Writing for the Chicago Sun-Times, Richard Roeper remarked that the show was able to give its characters and its viewers a "satisfying moment of closure" while also including humor and thoughtful moments. Hannah Giorgis of The Atlantic called the episode "a delightful return to form" for the series and singled out the relationship between Eleanor and Michael for praise. She also noted that the show delivered on its early promises and allowed its main characters, with the possible exception of Jason, to evolve. Alissa Wilkinson of Vox enjoyed the episode, praising it for being "incredibly sincere" and for highlighting what it means to be human.

Some critics were more ambivalent about the episode. Ben Travers of IndieWire gave the episode a B, opining that the finale "struggled to live up to its potential". He thought that the characters' motivations were somewhat thin, but he praised the focus on the core cast as well as Danson's performance. Emily VanDerWerff of Vox also found the characters to be too thin to fully sell the ending, though she commended Bell's and Harper's performances and enjoyed the show's "gentle acceptance of death". Spencer Kornhaber of The Atlantic expressed concerns that the show's message might inadvertently end up coming across as a hopeless one that embraces suicide. He also criticized the episode for ending the characters' relationships in favor of an individualistic sense of "completion".
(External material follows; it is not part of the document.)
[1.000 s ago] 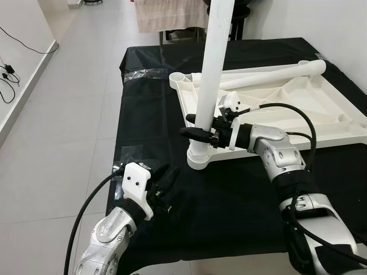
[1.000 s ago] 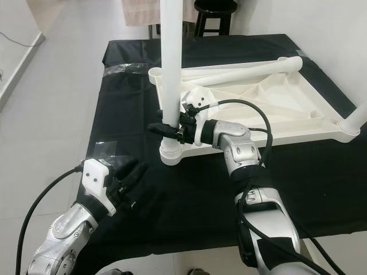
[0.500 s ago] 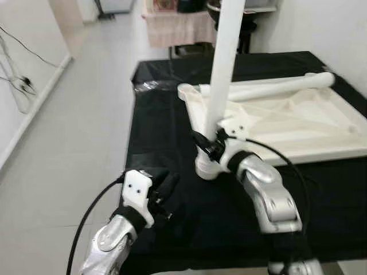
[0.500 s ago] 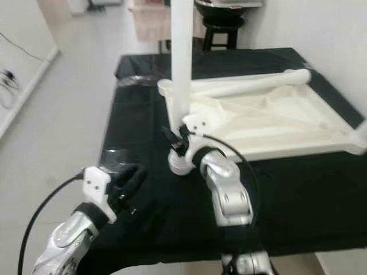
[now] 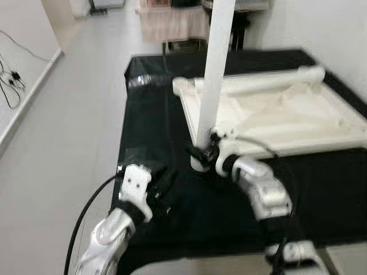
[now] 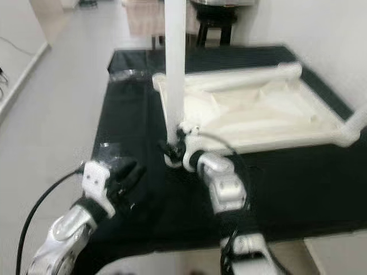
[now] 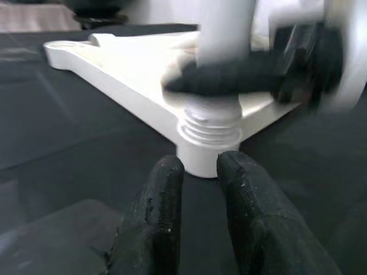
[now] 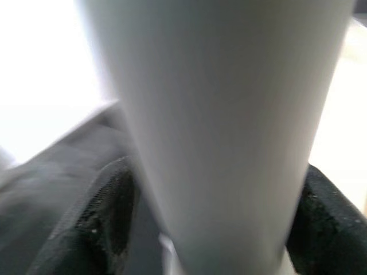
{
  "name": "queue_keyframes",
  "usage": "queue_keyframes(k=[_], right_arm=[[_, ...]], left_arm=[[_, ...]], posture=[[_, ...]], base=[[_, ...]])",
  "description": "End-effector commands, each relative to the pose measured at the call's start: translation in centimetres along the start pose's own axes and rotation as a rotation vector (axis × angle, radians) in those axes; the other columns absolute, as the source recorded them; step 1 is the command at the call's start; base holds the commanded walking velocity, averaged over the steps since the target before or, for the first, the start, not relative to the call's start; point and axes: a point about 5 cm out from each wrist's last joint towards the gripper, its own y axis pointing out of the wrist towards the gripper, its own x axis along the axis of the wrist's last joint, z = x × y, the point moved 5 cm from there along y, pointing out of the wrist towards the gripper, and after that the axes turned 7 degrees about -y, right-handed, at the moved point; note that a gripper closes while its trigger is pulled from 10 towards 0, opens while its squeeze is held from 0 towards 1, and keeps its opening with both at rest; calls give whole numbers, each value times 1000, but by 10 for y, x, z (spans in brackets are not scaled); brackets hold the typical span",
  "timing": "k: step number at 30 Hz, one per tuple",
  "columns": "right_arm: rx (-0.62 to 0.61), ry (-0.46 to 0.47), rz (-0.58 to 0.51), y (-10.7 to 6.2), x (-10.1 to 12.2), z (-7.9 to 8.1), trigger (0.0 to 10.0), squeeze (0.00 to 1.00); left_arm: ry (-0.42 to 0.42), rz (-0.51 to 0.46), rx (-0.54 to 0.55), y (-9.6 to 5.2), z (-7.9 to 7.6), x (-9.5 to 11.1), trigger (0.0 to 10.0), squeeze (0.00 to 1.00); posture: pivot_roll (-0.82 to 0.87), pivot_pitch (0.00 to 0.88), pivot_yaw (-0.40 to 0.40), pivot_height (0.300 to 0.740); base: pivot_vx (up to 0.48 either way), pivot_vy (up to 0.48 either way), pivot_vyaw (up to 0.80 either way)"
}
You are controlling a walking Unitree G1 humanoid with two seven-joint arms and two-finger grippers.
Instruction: Building children table
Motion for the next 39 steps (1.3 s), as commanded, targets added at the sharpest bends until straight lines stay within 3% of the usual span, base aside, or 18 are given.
queue_keyframes(k=[1, 5, 9, 10, 12, 13, 25, 27, 29, 30, 31, 32, 34, 35, 36, 37, 38, 39], right_arm=[[144, -45, -41, 4, 7, 13, 10000, 0], [295, -105, -25, 6, 7, 11, 10000, 0], [342, -98, -26, 7, 8, 11, 10000, 0], [328, -77, -22, 13, 10, 2, 5529, 0], [328, -77, -22, 13, 10, 2, 5529, 0], [319, -66, -14, 14, 9, -2, 0, 0], [230, -23, -37, -6, -6, -23, 0, 0], [78, 5, -18, -11, -19, -31, 0, 0], [78, 5, -18, -11, -19, -31, 0, 0], [-179, 46, 66, -12, -43, -43, 0, 0], [-179, 46, 66, -12, -43, -43, 0, 0], [-473, 133, 129, -19, -61, -54, 0, 0], [-473, 133, 129, -19, -61, -54, 0, 0], [-576, 247, 215, -24, -88, -27, 0, 0], [-600, 201, 257, -27, -94, -7, 0, 0], [-600, 201, 257, -27, -94, -7, 0, 0], [-512, 94, 194, -13, -74, 0, 0, 0], [-512, 94, 194, -13, -74, 0, 0, 0]], left_arm=[[-14, 15, -1, -1, 0, -4, 10000, 0], [-14, 15, 0, -1, -1, -5, 10000, 0], [-12, 14, 3, -1, -1, -5, 10000, 0], [-11, 13, 5, -1, -1, -5, 10000, 0], [-11, 13, 5, -1, -1, -5, 10000, 0], [-11, 13, 5, -1, -1, -5, 10000, 0], [-17, 9, 2, -1, -3, -3, 10000, 0], [-16, 7, 3, -2, -2, -3, 10000, 0], [-16, 7, 3, -2, -2, -3, 10000, 0], [-15, 6, 3, -2, -2, -2, 10000, 0], [-15, 6, 3, -2, -2, -2, 10000, 0], [-14, 6, 3, -2, 0, -1, 10000, 0], [-14, 6, 3, -2, 0, -1, 10000, 0], [-13, 6, 3, -3, 0, -1, 10000, 0], [-13, 7, 3, -2, 1, -1, 10000, 0], [-13, 7, 3, -2, 1, -1, 10000, 0], [-13, 9, 1, -1, 2, -2, 10000, 0], [-13, 9, 1, -1, 2, -2, 10000, 0]], posture=[[14, 132, -10, 740], [24, 131, -16, 740], [30, 132, -20, 740], [34, 131, -22, 740], [34, 131, -22, 740], [35, 132, -23, 740], [21, 148, -22, 740], [10, 152, -23, 740], [10, 152, -23, 740], [13, 154, -22, 740], [13, 154, -22, 740], [2, 158, -9, 740], [2, 158, -9, 740], [-7, 158, -1, 740], [-7, 158, 2, 740], [-7, 158, 2, 740], [-5, 142, -8, 740], [-5, 142, -8, 740]], base=[[0, 0, 0], [0, 0, 0], [0, 0, 0], [0, 0, 0], [0, 0, 0], [0, 0, 0], [0, 0, 0], [0, 0, 0], [0, 0, 0], [0, 0, 0], [0, 0, 0], [0, 0, 0], [0, 0, 0], [0, 0, 0], [0, 0, 0], [0, 0, 0], [0, 0, 0], [0, 0, 0]])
=== Awards and nominations ===

For his work on the episode, Schur was nominated for the Primetime Emmy Award for Outstanding Writing for a Comedy Series. Danson and Harper submitted this episode to support their respective Emmy nominations for Outstanding Lead Actor in a Comedy Series and Outstanding Supporting Actor in a Comedy Series. The episode won the Ray Bradbury Nebula Award for Outstanding Dramatic Presentation and the Hugo Award for Best Dramatic Presentation, Short Form.